PROGRESS - Perindopril Protection Against Recurrent Stroke Study: Characteristics of the study population at baseline
Chalmers J., MacMahon S., Bousser MG., Cutler J., Donnan G., Hansson L., Harrap S., Liu L., Mancia G., Omae T., Reid J., Rodgers A., Warlow C.
Objective. The primary aim of the Perindopril Protection Against Recurrent Stroke Study (PROGRESS) is to determine the effects of a long-term angiotensin converting enzyme (ACE)-inhibitor-based blood-pressure-lowering regimen on the risk of stroke among patients with a history of stroke or transient ischaemic attack (TIA). Secondary aims include investigation of the effects of treatment on total cardiovascular events, dementia and disability. Design and methods. PROGRESS is a double-blind, placebo-controlled randomized trial. Patients were randomly assigned to treatment with the ACE inhibitor perindopril (and the diuretic indapamide for those with no definite indication or contraindication to treatment with a diuretic) versus matching placebo(s). Both hypertensive and non-hypertensive patients were eligible for inclusion.
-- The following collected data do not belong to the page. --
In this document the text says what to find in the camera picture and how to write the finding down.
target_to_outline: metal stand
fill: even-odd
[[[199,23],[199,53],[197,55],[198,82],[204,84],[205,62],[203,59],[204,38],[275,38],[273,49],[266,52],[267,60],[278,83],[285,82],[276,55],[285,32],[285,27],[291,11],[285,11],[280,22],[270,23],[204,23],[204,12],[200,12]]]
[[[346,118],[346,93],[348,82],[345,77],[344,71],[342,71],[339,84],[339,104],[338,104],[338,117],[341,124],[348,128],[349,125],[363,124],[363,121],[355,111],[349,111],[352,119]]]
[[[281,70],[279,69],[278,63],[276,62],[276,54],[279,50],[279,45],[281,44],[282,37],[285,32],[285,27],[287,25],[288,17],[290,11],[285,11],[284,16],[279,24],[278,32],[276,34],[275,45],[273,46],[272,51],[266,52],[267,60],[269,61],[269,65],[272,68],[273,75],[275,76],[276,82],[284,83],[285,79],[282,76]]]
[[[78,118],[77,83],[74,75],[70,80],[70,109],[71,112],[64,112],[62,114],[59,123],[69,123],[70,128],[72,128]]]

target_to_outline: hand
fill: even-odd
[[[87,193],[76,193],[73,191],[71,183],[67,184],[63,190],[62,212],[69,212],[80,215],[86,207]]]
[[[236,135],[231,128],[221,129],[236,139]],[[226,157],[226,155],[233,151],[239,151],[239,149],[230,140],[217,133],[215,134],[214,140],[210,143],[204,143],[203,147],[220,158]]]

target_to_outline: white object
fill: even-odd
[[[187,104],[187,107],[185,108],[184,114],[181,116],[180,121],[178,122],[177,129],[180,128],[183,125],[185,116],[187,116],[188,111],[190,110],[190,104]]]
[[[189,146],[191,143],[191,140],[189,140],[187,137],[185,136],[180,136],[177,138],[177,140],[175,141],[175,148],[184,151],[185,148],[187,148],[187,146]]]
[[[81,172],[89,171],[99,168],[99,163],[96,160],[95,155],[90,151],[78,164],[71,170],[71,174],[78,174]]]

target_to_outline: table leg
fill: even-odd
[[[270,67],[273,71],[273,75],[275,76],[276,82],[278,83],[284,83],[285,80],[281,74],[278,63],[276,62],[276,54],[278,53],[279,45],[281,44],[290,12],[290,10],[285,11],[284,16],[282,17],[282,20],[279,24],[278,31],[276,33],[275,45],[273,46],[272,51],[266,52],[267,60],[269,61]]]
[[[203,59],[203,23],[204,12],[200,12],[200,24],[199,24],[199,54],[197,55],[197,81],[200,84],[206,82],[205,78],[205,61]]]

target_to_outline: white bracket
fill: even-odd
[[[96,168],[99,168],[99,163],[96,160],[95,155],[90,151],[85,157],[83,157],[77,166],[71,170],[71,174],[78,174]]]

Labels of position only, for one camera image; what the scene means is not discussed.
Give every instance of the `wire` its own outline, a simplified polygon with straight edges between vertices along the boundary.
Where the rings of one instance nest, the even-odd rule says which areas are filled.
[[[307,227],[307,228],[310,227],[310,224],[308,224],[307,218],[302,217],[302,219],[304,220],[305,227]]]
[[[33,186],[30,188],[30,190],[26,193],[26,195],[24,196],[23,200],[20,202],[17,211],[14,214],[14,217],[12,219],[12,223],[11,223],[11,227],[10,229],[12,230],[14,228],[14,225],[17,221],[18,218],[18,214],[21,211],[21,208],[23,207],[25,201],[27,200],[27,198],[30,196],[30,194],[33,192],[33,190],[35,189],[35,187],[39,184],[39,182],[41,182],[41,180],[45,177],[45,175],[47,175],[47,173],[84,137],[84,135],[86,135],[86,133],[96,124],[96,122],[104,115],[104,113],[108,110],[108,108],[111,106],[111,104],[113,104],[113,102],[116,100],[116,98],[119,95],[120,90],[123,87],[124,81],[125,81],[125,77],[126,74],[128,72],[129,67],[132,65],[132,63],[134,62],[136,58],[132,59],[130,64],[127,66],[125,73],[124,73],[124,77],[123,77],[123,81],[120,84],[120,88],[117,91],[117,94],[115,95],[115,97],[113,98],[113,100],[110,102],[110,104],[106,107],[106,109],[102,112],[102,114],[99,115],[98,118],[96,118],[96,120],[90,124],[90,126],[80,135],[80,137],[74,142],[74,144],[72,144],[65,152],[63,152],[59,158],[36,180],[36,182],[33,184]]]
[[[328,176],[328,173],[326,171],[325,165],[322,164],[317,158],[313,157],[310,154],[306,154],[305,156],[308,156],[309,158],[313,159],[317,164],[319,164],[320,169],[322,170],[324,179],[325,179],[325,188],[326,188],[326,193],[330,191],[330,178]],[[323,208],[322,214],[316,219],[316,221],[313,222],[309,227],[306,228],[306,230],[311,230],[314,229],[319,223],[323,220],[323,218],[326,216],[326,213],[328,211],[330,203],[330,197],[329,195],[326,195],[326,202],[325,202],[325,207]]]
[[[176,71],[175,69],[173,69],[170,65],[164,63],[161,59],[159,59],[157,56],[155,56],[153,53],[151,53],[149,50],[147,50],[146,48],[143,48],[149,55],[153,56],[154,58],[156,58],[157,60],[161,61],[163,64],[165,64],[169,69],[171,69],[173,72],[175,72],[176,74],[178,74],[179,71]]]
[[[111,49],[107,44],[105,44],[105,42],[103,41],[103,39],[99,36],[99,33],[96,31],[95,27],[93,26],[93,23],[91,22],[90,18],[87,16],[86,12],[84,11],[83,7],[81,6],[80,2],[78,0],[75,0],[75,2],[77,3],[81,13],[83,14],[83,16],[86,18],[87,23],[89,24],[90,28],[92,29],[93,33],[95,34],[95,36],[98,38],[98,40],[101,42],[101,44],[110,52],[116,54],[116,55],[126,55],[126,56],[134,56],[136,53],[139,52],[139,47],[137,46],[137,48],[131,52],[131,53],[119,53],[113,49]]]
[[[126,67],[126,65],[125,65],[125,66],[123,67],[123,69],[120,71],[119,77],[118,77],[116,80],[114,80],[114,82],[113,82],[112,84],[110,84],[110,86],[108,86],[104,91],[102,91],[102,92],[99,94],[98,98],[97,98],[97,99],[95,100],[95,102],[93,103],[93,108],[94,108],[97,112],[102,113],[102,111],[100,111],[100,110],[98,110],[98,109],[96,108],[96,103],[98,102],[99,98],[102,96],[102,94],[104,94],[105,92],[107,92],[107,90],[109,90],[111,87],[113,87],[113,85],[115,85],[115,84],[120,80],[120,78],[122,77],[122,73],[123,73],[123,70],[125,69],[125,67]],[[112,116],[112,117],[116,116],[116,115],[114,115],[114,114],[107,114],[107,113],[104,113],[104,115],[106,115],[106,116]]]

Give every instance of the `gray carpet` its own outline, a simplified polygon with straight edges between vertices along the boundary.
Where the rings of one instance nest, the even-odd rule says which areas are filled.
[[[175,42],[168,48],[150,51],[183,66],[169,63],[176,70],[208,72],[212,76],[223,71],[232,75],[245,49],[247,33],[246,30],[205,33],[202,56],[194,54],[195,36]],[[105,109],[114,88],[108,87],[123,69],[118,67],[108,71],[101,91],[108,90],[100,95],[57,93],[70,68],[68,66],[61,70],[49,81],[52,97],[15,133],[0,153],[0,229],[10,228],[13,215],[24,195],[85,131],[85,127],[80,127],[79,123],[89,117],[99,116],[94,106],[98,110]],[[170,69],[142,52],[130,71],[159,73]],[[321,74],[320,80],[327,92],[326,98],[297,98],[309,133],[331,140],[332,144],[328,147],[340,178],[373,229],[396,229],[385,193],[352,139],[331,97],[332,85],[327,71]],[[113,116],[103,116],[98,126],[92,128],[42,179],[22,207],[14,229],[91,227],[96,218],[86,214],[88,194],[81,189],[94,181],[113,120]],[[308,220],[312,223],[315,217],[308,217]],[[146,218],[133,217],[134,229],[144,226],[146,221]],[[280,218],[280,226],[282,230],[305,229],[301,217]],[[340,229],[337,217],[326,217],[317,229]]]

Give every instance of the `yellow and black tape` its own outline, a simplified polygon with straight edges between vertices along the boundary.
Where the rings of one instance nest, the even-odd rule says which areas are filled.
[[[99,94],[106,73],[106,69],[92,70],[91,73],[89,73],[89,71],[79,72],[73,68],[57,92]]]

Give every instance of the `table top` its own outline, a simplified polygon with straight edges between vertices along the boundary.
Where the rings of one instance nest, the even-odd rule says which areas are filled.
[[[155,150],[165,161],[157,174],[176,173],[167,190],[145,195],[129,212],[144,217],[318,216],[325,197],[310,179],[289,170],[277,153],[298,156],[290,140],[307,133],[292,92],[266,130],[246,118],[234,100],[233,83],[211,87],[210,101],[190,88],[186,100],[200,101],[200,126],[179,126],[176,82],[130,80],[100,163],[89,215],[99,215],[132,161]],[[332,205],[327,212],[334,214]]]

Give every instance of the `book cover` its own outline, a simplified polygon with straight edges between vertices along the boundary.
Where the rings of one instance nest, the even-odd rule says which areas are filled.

Follow-up is scheduled for completion in 2001. The study is being conducted in 172 centres in 10 countries (Australia, Belgium, China, France, Italy, Ireland, Japan, New Zealand, Sweden and the United Kingdom). Results. Recruitment was completed in November 1997, with 6105 patients randomized. Mean age of participants at study entry was 64 years, 30% of whom were female, 84% had an entry diagnosis of stroke, and the remainder had an entry diagnosis of TIA alone. Mean baseline blood pressure was 147/86 mmHg, with about half the patients reporting current drug treatment for hypertension. At randomization, 58% of patients were assigned to combination treatment with both study drugs versus placebos, and 42% were assigned to perindopril alone versus placebo. Conclusions. The successful completion of recruitment, together with current indicators of statistical power, suggest that PROGRESS should achieve its primary aim on schedule.